The Power of Akka Streams

14 minute read

In the first and the second part of the Data processing with Akka Actors series, I introduced how to design actors based application. The example that I presented is a way to simple and using actors to solve that is obliviously an overkill, but I think it’s a representative enough to show everything that is necessary to get started with building actors based applications.

Actors are the core of Akka toolkit and they can’t be replaced, but every module in Akka toolkit is backed by actors. The purpose of these modules is to help engineers to abstract over low-level actor based code and focus on business logic. The result of using these modules is boilerplate free code, which is also less error-prone. In this article, the same example will be used to show how Akka Actors can be replaced with a few lines of Akka Streams code. Check all modules provided by Akka.

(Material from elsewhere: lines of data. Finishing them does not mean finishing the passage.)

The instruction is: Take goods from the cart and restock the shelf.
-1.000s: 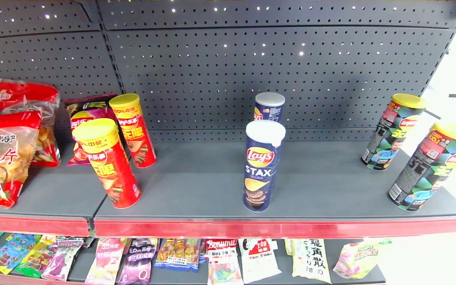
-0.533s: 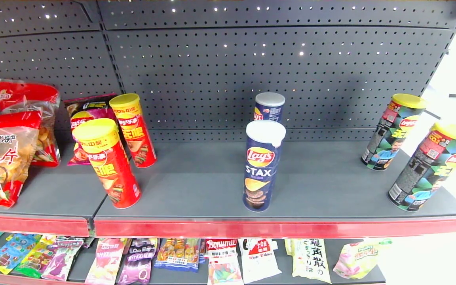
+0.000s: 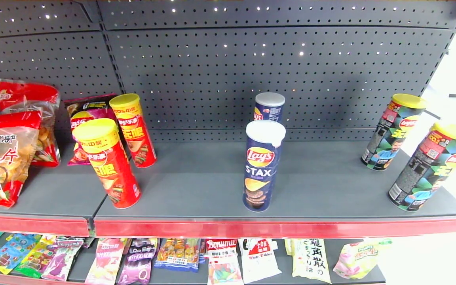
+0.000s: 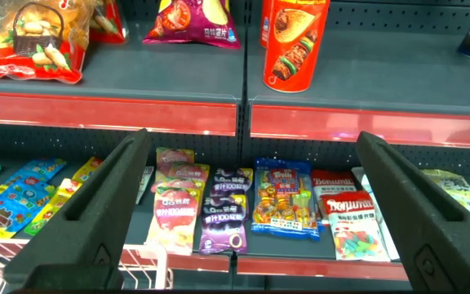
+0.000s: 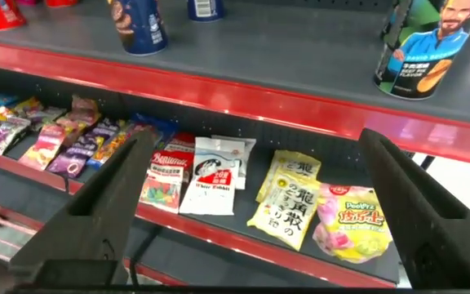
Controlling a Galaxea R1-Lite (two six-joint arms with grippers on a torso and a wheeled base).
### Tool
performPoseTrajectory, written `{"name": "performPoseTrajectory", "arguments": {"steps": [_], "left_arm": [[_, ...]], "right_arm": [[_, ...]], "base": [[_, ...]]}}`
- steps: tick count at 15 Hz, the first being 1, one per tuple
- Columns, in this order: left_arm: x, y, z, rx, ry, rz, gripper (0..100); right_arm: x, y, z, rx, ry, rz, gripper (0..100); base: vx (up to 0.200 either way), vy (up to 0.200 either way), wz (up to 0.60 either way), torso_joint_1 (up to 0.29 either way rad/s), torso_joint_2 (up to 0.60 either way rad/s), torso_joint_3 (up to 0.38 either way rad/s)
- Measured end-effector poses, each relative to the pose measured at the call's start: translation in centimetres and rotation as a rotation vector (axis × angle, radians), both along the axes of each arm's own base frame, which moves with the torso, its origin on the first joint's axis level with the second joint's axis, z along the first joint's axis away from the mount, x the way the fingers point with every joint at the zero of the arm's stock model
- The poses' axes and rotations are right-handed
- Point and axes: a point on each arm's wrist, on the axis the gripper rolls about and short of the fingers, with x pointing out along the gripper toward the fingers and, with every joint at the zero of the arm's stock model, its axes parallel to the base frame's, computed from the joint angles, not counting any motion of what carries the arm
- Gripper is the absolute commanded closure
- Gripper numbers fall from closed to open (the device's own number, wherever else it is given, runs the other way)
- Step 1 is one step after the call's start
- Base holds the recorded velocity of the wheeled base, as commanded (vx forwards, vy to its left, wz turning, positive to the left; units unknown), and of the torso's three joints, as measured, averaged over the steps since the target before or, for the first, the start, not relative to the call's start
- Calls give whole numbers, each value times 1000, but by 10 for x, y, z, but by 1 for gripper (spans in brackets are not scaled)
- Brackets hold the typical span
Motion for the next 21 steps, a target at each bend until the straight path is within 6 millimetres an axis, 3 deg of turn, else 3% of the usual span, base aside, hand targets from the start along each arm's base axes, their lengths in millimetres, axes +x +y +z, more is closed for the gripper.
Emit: {"name": "performPoseTrajectory", "arguments": {"steps": [7, 13, 18, 21], "left_arm": [[0, 0, 0, 0, 0, 0, 0], [0, 0, 0, 0, 0, 0, 0], [0, 0, 0, 1, 0, 0, 0], [0, 0, 0, 1, 0, 0, 0]], "right_arm": [[-2, -1, 0, -24, -37, -23, 0], [4, 1, 2, -51, 38, -49, 0], [9, 6, 2, -62, 121, -238, 0], [3, 6, 1, 4, 42, -300, 0]], "base": [[0, 0, 0, 0, 0, 0], [0, 0, 0, 0, 0, 0], [0, 0, 0, 0, 0, 0], [0, 0, 0, 0, 0, 0]]}}
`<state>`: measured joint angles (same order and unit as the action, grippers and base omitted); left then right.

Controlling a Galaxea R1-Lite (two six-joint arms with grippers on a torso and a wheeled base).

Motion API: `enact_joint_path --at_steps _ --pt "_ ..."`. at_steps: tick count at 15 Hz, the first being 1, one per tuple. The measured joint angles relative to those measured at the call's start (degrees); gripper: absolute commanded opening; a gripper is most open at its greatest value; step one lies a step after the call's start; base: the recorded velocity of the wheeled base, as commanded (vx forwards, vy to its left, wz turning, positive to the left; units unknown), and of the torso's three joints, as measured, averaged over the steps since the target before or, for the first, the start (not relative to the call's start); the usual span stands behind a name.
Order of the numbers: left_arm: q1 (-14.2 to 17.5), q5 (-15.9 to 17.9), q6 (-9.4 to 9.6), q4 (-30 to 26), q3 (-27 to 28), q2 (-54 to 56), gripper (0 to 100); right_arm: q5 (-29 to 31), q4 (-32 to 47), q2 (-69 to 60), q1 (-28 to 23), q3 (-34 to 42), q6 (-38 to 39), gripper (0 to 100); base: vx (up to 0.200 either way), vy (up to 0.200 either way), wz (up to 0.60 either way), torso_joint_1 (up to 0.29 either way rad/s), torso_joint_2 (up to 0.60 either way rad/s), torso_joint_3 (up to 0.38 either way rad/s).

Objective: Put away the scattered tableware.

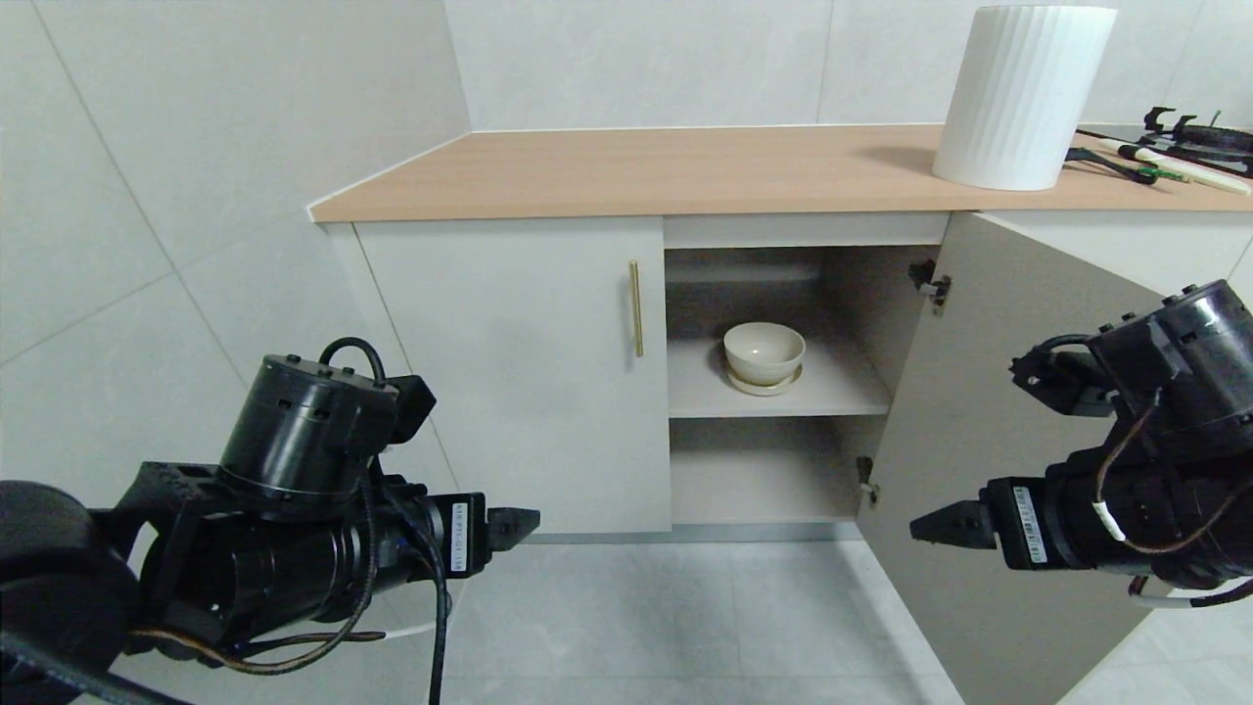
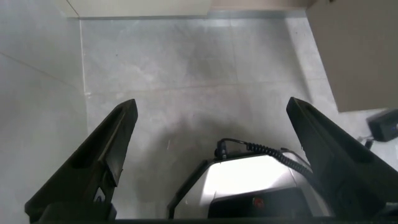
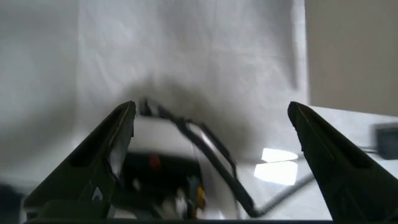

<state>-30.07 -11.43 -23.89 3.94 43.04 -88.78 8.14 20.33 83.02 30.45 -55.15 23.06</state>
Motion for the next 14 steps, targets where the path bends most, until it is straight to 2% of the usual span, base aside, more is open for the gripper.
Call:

The tasks like moving and transferring data can be implemented with actors, but it demands a lot of code, to implement necessary mechanisms for stream processing workloads like back-pressure, buffering, and transforming data or error-recovery. So, for designing stream processing topologies with built-in back-pressure, Akka Streams should be considered.

Basic terminology

  • Source is a component that emits elements asynchronously downstream. It’s a starting point of every streaming topology any only has output.

A source can be created from any Scala collection, it can be a Kafka topic, it can be created from constantly polling some HTTP endpoint, etc. Here’s a simple source created from Scala List that contains hashtags.

val source = Source(List("#Scala", "#akka", "#JVM", "#Kafka"))
  • Sink is a component that receives elements, and as the opposite of the Source, it’s usually the final stage of in a stream processing topology. It only has input.

A sink can be a Scala collection, Kafka Topic, or even an Akka Actor. Here is a list of all possible sinks. Example of creating a simple sink, which will just print every element it receives.

val sink = Sink.foreach[String](element => println(element))

Note that the type parameter of the receiving element must be provided.

  • Flow is a component that has both, input and output. It’s basically component that receives the data, transforms it, and passes it downstream to the sink or to the next flow in topology. Example of a few flows:
val removeHash  = Flow[String].map(element => element.substring(1))
val toLowerCase = Flow[String].map(element => element.toLowerCase)
val filter      = Flow[String].filter(element => element.length > 3)

Same as creating a sink, we must provide a type parameter for the input element of the flow. These flows are pretty simple and self-explanatory. The first flow removes the hash from the input element, the second transforms string to lowercase and the third filter strings based on their length.

So you must be asking now, how to connect all these separate components to create stream processing topology. Pipelining all components we defined earlier, we will create a graph, or how Akka it calls RunnableGraph. We know that source is a starting point, the sink is the last, and flows are somewhere in the middle. Our graph represents just a description of topology, it’s completely lazy.

val graph = source.via(removeHash).via(toLowerCase).via(filter).to(sink)

Data will start to flow through it only after we run the graph. Running a graph will allocate the needed resources to execute topology, like actors, threads, etc.

Running a graph is as simple as invoking a run method on it.

graph.run()

If you try to execute code we write so far, it’s not gonna be possible. We need to create ActorMaterializer since the run method implicitly accepts it to execute a stream. Upon creation ActorMaterializer requires an ActorSystem. So every Akka Stream application starts with these two lines:

implicit val system       = ActorSystem("actor-system")
implicit val materialzier = ActorMaterializer()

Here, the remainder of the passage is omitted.